On a positive note, there should not be an expectation that any email sent after 6pm to another practitioner or litigant will be answered before 8.30am the following working day. Sending emails between those times is strongly discouraged. Engaging in email correspondence between those hours is acceptable, however, where there is a reasonable prospect that such correspondence will lead to a settlement being reached or the issues in dispute being significantly reduced.
High Court proceedings and injunctions
The Primary Principles document includes a reminder that financial remedy proceedings must be dealt with in the family court, rather than the High Court.
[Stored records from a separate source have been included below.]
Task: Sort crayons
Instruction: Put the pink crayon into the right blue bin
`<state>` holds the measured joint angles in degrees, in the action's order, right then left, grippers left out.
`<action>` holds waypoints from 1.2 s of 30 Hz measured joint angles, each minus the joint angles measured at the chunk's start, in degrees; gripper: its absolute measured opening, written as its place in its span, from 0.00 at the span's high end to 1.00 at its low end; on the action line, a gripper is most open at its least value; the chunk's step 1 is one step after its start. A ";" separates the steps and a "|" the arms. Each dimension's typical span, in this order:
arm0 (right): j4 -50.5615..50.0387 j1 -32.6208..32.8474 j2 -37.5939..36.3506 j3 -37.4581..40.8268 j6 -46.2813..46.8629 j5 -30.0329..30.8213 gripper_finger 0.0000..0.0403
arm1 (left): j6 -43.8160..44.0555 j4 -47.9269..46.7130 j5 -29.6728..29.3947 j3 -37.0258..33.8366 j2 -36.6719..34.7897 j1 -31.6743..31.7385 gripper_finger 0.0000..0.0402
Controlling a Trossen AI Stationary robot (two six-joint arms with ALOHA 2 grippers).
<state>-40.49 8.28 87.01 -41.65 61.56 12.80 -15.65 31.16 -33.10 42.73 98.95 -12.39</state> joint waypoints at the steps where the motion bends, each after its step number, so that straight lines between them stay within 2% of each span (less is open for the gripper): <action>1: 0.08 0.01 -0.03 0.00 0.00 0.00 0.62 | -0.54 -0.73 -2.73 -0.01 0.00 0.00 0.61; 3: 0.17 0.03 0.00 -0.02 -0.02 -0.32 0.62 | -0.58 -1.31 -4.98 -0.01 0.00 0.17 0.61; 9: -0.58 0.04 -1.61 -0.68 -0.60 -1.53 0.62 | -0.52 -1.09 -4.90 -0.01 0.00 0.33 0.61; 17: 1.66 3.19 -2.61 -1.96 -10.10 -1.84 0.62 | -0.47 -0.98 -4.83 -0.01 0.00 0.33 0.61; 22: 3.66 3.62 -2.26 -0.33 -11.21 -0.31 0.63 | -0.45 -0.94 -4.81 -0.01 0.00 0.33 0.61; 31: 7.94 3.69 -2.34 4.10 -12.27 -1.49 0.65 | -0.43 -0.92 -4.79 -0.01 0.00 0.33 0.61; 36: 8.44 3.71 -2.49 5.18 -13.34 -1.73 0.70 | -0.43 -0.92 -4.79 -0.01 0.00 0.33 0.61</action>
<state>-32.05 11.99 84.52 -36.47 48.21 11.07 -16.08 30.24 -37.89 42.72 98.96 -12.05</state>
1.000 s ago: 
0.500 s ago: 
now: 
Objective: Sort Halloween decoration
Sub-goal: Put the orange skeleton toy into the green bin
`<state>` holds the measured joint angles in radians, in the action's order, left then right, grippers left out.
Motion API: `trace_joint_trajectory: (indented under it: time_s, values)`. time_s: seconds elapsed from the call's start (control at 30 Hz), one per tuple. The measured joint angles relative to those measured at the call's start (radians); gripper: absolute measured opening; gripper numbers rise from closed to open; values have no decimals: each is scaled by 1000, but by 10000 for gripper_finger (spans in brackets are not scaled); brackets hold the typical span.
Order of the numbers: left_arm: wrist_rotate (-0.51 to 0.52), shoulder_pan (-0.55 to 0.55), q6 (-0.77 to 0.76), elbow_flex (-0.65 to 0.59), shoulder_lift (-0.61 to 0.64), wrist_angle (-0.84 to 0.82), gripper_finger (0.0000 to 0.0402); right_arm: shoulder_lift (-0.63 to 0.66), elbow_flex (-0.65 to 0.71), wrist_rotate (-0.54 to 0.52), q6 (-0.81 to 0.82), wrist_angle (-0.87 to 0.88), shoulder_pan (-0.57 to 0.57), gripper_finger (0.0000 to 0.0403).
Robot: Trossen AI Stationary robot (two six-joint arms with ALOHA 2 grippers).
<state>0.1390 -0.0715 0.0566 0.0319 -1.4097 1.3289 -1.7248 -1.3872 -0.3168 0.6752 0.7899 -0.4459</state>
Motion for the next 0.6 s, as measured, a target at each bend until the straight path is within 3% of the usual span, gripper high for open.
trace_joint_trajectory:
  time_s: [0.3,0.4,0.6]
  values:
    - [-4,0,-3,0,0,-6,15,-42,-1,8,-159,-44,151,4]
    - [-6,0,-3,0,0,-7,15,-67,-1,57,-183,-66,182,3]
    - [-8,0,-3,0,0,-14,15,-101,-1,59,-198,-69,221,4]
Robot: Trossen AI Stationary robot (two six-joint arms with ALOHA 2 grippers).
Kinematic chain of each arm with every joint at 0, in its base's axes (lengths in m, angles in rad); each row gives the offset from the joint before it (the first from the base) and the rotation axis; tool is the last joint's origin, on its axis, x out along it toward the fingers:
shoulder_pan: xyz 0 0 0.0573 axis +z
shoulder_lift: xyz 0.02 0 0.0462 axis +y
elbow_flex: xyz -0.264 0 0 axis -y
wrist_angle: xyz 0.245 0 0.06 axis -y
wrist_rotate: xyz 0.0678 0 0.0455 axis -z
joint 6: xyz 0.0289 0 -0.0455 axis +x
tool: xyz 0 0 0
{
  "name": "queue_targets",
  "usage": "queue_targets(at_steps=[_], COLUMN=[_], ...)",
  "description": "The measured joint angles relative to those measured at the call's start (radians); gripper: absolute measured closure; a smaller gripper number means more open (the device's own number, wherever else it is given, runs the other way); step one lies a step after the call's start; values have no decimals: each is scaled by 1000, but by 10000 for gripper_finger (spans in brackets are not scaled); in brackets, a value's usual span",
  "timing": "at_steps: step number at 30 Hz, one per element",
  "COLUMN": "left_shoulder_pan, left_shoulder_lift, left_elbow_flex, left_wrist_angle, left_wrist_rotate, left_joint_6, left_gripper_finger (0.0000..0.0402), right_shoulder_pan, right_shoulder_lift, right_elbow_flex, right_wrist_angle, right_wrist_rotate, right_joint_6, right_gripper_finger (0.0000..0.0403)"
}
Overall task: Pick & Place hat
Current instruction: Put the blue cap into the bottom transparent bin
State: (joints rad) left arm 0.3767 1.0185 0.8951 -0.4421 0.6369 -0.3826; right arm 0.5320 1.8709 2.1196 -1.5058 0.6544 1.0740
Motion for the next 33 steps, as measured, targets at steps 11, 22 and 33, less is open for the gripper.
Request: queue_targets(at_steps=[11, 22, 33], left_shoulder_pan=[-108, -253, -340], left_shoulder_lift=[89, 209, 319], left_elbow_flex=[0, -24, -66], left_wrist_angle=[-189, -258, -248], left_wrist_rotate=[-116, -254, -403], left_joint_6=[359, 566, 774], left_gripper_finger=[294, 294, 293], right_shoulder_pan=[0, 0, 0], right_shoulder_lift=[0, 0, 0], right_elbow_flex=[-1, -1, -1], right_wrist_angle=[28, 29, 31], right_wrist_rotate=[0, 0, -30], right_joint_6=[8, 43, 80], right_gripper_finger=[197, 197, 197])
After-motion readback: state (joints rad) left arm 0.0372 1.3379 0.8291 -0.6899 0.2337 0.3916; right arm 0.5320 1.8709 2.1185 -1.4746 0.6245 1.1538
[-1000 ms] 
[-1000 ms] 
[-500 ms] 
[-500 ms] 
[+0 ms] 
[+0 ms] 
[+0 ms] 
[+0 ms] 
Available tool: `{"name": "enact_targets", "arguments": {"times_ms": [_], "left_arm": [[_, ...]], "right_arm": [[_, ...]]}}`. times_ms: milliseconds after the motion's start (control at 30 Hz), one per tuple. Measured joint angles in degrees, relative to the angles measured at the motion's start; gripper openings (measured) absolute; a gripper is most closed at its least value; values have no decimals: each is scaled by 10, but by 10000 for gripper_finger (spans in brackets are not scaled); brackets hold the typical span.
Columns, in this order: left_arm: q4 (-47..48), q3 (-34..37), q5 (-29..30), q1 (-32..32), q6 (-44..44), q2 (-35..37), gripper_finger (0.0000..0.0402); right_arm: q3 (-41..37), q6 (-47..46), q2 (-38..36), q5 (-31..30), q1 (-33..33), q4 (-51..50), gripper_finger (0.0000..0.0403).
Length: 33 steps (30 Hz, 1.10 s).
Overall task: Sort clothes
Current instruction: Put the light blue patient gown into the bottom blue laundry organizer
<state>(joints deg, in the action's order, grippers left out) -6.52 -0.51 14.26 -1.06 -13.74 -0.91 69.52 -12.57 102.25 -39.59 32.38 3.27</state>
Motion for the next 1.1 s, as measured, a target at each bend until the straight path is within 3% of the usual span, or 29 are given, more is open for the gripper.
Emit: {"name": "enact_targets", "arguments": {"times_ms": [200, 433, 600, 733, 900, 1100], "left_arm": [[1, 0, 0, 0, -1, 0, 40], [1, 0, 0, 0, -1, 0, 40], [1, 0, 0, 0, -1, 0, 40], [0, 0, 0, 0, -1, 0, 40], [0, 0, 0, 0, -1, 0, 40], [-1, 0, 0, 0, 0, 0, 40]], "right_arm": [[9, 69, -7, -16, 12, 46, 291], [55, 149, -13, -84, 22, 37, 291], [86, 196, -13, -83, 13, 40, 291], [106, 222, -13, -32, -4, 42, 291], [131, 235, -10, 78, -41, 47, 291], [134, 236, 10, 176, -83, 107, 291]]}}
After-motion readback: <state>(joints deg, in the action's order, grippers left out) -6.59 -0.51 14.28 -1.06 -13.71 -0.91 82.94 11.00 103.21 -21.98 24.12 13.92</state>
No order will ever be made upon allocation that transfers a case out of the Financial Remedy Court to the High Court, save in the limited circumstance where a freezing ‘mirror’ order application is being made. In terms of freezing order applications generally, the application should be brought under section 37 of the Matrimonial Causes Act 1973 rather than section 37 of the Senior Courts Act 1981. Such application should always be heard in the family court and normally at district judge level.